Oysters are especially fecund fertile; the female laying over 5,000,000 eggs and the male 2,690,000,000 sperm. Unfortunately for the oyster, most of these will not make it to adulthood. Only about one in a million fertilized eggs will survive to settle and grow. The rest will persist due to water conditions (temperature and salinity), perdation, inability to find appropriate cultch and other factors. But the planktonic oyster larvae still have a very important function in the ecosystem as a food source for other critters and part of the food chain.
To look at an oyster, even an open one, it would be difficult to determine its gender. Oysters, like many invertebrates are hermaphroditic. Most specifically they are sequential hermaphrodites. This means they have the ability to be both sexes although not at the same time.

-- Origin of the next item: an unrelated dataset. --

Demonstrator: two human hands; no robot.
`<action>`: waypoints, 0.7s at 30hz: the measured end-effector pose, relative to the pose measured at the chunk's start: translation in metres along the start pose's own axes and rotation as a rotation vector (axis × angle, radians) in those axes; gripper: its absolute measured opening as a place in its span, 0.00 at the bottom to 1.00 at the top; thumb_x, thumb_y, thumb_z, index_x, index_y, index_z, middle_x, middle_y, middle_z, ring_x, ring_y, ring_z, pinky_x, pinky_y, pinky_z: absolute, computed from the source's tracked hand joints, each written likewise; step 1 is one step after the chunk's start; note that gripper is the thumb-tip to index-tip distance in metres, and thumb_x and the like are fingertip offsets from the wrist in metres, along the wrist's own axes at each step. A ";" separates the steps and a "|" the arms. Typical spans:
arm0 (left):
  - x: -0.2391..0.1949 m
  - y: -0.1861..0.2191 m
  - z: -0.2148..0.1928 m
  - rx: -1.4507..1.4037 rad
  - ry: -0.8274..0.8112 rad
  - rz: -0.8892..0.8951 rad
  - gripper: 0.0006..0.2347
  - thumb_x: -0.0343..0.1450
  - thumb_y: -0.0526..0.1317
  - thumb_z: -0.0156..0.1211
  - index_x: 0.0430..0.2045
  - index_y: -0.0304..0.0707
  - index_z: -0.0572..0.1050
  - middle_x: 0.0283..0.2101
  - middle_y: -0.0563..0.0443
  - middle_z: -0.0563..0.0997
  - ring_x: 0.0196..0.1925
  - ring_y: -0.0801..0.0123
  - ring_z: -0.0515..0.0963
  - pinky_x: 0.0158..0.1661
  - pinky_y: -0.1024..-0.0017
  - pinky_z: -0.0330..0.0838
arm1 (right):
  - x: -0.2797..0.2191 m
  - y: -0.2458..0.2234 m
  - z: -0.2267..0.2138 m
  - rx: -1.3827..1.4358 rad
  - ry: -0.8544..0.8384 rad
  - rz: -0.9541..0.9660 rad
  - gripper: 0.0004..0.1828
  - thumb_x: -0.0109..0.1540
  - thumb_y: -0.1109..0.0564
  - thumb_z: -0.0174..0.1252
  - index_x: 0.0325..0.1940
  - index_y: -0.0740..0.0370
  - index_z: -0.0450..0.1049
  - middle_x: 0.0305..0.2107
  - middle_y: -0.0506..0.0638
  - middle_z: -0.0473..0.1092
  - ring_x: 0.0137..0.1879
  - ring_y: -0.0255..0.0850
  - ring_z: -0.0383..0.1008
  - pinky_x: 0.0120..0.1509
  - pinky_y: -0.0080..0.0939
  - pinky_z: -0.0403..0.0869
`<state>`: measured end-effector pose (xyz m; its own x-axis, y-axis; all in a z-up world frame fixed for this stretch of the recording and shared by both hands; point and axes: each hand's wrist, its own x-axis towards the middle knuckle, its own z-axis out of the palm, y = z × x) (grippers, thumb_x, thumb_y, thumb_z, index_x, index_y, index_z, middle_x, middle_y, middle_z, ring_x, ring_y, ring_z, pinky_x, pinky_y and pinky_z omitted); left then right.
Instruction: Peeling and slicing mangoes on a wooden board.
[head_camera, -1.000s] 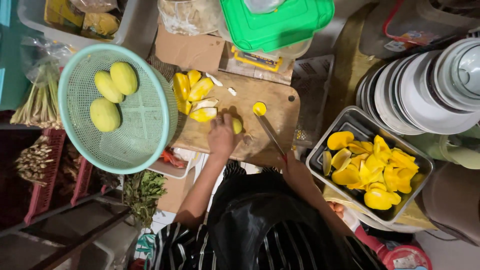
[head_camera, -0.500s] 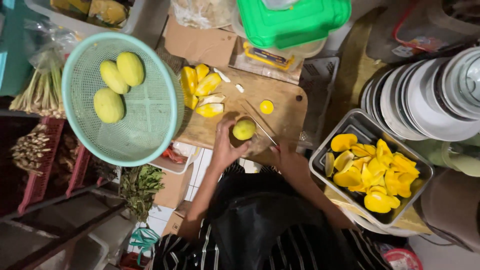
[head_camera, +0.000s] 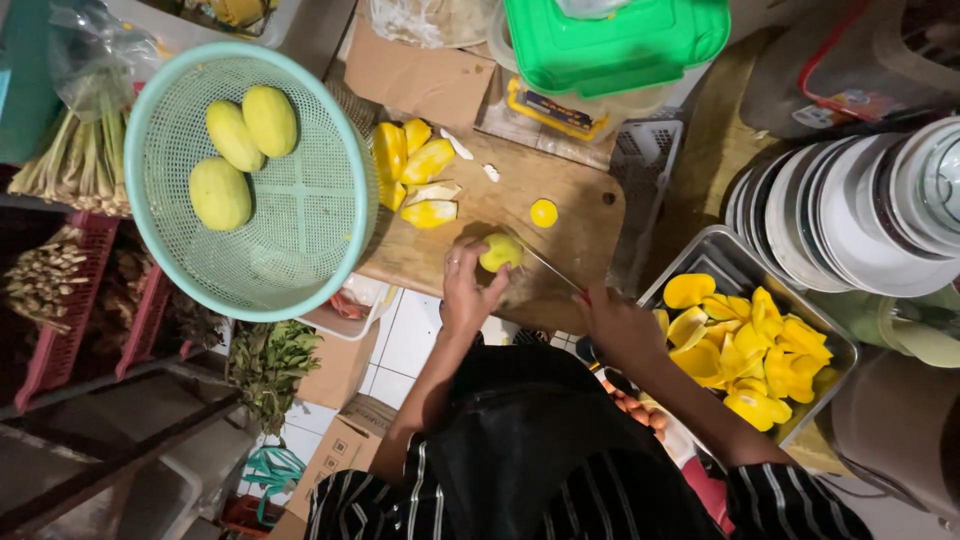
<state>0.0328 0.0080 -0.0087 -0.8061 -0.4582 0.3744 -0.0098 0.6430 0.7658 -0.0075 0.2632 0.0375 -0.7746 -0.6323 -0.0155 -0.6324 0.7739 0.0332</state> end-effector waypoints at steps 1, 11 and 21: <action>0.002 -0.009 0.001 -0.078 -0.067 0.013 0.19 0.62 0.37 0.75 0.44 0.41 0.74 0.48 0.46 0.77 0.53 0.47 0.79 0.53 0.55 0.75 | -0.001 0.001 0.011 0.023 -0.042 0.018 0.20 0.71 0.37 0.43 0.39 0.53 0.65 0.24 0.52 0.71 0.25 0.53 0.79 0.27 0.54 0.78; 0.002 0.013 -0.005 -0.076 0.031 0.129 0.13 0.65 0.32 0.71 0.41 0.40 0.78 0.47 0.47 0.77 0.49 0.51 0.80 0.51 0.57 0.77 | -0.007 -0.025 -0.019 -0.138 0.007 -0.093 0.19 0.70 0.37 0.42 0.36 0.50 0.62 0.24 0.43 0.67 0.21 0.43 0.78 0.25 0.43 0.77; -0.012 -0.007 0.024 -0.084 0.117 0.168 0.16 0.61 0.31 0.71 0.43 0.36 0.77 0.49 0.41 0.75 0.53 0.45 0.78 0.53 0.53 0.73 | -0.009 -0.033 0.009 -0.210 0.050 -0.157 0.10 0.64 0.48 0.48 0.29 0.50 0.66 0.23 0.41 0.65 0.20 0.37 0.74 0.20 0.36 0.70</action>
<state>0.0278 0.0239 -0.0310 -0.7183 -0.4197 0.5550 0.1728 0.6651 0.7265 0.0202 0.2438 0.0280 -0.6626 -0.7489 0.0128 -0.7248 0.6454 0.2411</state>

Oysters are protantrous hermaphrodites, meaning that htey start off life as male, then most will change to female. Oysters reach puberty and have the ability to reproduce after about one year. After that point, almost all of them are male, but they begin to change to female at this time. By the third year, about 90% have become female. Although other species of oysters can change back and forth between male and female, Crassostrea virginica cannot. Therefore, one can make an educated guess as to the gender of an oyster depending on size, but it is important to realize that you may not be correct in your guess. Larger oysters are probably females while the small ones are males. Why? Evolutionary advantage? Maybe it has something to do with more energy is needed to produce the larger eggs than sperm.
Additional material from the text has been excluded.